Despite my breakdown, our family got off pretty easy. Because we were mentally prepared, we weren't as shocked as some people were when things started to unravel. We weren't surprised when the Dow hit 3000, and pension plans and unemployment insurance stopped paying benefits. We weren't surprised when entire classes of jobs were eliminated, rendering complete sections of the population useless. So our immediate family didn't have any suicides or "accidents," and no one froze or starved. Whether it was geographical accident, the grace of God, or sheer hard work, our community held while many others fell.
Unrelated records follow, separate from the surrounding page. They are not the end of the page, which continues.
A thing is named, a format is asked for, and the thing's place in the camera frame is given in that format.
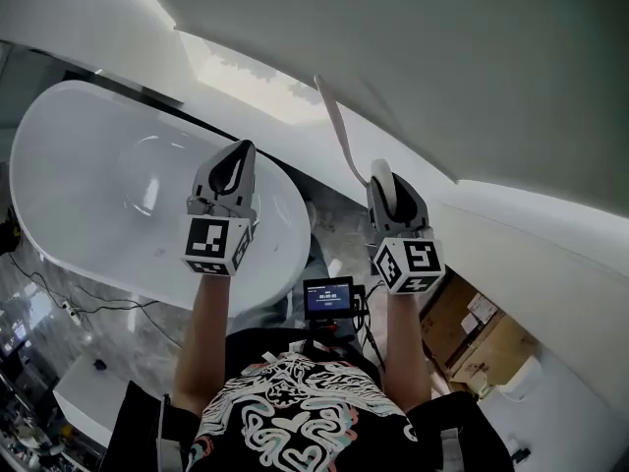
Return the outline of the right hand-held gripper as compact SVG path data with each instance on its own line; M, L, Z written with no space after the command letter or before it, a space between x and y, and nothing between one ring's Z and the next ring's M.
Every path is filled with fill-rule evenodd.
M392 216L377 178L371 177L368 204L374 231L372 266L389 294L431 291L445 275L443 249L429 225L425 200L405 179L393 174L396 209Z

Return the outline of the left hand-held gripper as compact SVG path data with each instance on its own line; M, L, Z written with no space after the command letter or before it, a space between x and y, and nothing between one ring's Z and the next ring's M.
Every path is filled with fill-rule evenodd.
M234 276L252 245L257 150L249 140L219 150L198 169L182 222L181 260L195 273Z

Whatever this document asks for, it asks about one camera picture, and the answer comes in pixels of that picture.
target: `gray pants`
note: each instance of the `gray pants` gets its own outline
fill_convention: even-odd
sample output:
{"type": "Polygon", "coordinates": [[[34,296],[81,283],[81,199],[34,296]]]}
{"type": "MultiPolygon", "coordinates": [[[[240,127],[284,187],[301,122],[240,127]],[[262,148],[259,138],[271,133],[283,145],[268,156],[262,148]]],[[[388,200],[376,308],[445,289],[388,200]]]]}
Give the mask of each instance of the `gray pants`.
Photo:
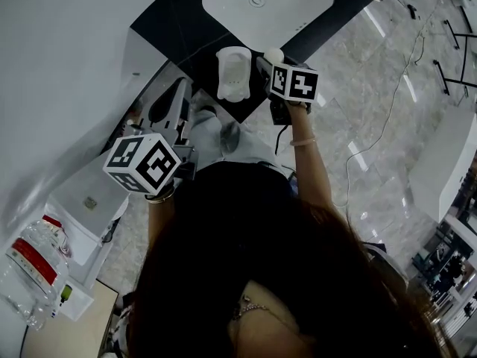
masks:
{"type": "Polygon", "coordinates": [[[196,113],[189,141],[199,152],[198,171],[217,162],[261,163],[286,176],[269,145],[237,122],[222,127],[208,110],[196,113]]]}

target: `black countertop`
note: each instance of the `black countertop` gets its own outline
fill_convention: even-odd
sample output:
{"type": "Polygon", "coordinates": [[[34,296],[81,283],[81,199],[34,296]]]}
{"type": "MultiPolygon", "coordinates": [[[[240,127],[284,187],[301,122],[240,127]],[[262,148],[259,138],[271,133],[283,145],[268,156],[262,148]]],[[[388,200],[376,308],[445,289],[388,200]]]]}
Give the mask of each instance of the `black countertop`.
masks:
{"type": "MultiPolygon", "coordinates": [[[[335,0],[330,9],[288,41],[282,47],[283,52],[304,62],[371,1],[335,0]]],[[[227,46],[244,44],[203,9],[202,0],[156,0],[131,28],[179,66],[236,121],[243,122],[266,99],[263,80],[255,67],[255,58],[260,53],[255,51],[252,51],[250,98],[235,104],[217,99],[215,53],[227,46]]]]}

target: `soap dish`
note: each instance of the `soap dish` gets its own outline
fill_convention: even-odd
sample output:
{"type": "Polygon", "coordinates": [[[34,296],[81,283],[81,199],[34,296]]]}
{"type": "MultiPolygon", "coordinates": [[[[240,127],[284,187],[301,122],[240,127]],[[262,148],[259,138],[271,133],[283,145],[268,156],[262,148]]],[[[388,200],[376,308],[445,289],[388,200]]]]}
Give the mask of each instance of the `soap dish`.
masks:
{"type": "Polygon", "coordinates": [[[242,46],[223,48],[218,58],[217,98],[228,102],[240,102],[250,97],[250,67],[252,53],[242,46]]]}

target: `marble floor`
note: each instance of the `marble floor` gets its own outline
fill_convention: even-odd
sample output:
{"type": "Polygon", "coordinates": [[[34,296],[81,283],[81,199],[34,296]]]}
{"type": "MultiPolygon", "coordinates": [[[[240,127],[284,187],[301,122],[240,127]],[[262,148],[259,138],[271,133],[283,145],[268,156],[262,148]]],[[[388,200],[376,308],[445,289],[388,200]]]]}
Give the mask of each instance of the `marble floor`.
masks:
{"type": "MultiPolygon", "coordinates": [[[[307,61],[320,74],[320,104],[312,108],[311,121],[335,206],[347,213],[363,240],[384,242],[405,269],[436,225],[413,205],[407,174],[449,105],[475,111],[477,90],[469,88],[466,97],[462,86],[449,85],[450,96],[444,95],[432,63],[439,60],[449,78],[458,79],[461,74],[464,50],[454,49],[443,24],[446,19],[456,32],[467,32],[461,12],[450,0],[376,1],[307,61]],[[416,20],[402,3],[417,8],[416,20]],[[422,58],[415,63],[422,50],[422,58]],[[414,88],[414,98],[404,73],[414,88]],[[373,144],[347,164],[349,156],[373,144]]],[[[467,81],[477,81],[476,63],[469,55],[467,81]]],[[[157,97],[180,74],[170,64],[142,100],[157,97]]],[[[210,98],[201,93],[196,99],[210,98]]],[[[219,119],[232,120],[223,110],[219,119]]],[[[275,146],[281,128],[273,126],[267,101],[245,124],[275,146]]],[[[280,139],[279,160],[294,168],[290,140],[288,129],[280,139]]],[[[146,229],[145,201],[131,197],[99,275],[121,293],[130,291],[136,282],[146,251],[146,229]]]]}

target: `sink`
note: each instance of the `sink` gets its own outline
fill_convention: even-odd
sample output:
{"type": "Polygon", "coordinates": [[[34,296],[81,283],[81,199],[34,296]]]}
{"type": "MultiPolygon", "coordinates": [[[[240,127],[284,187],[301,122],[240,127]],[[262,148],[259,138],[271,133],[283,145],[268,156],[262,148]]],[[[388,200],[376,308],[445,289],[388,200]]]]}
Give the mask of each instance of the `sink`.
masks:
{"type": "Polygon", "coordinates": [[[334,0],[202,0],[206,12],[254,51],[281,48],[334,0]]]}
As I lay dozing off, I notice the complete darkness and silence. No streetlight shining in my window, and no moon tonight. No humming from highways in the background; no car alarms going off. Wait - my husband starts to snore a little. I poke him (gently), and thank my lucky stars for our family, our health, our food, and our community.
Yes, I miss travel, seeing movies, the occasional shopping trip, and sushi. I am anxious about a future without Social Security, Medicare, or retirement plans. I constantly debate whether we need to move North to beat the heat that seems to increase every year. And I wonder what kind of opportunities the future will hold for our son. Will he see the Grand Canyon and the Tetons like we did? Will he find something meaningful to do with his life? Will he be happy? Will he forgive us for what we allowed to happen to the planet?
But these are thoughts for another time. For now, we are safe, our bellies are full, and we spend our days among people who care for us. Our lives seem fuller, healthier, and less stressful, even though we do without a lot of things we used to enjoy. I can live with that.
Even if I do miss guacamole.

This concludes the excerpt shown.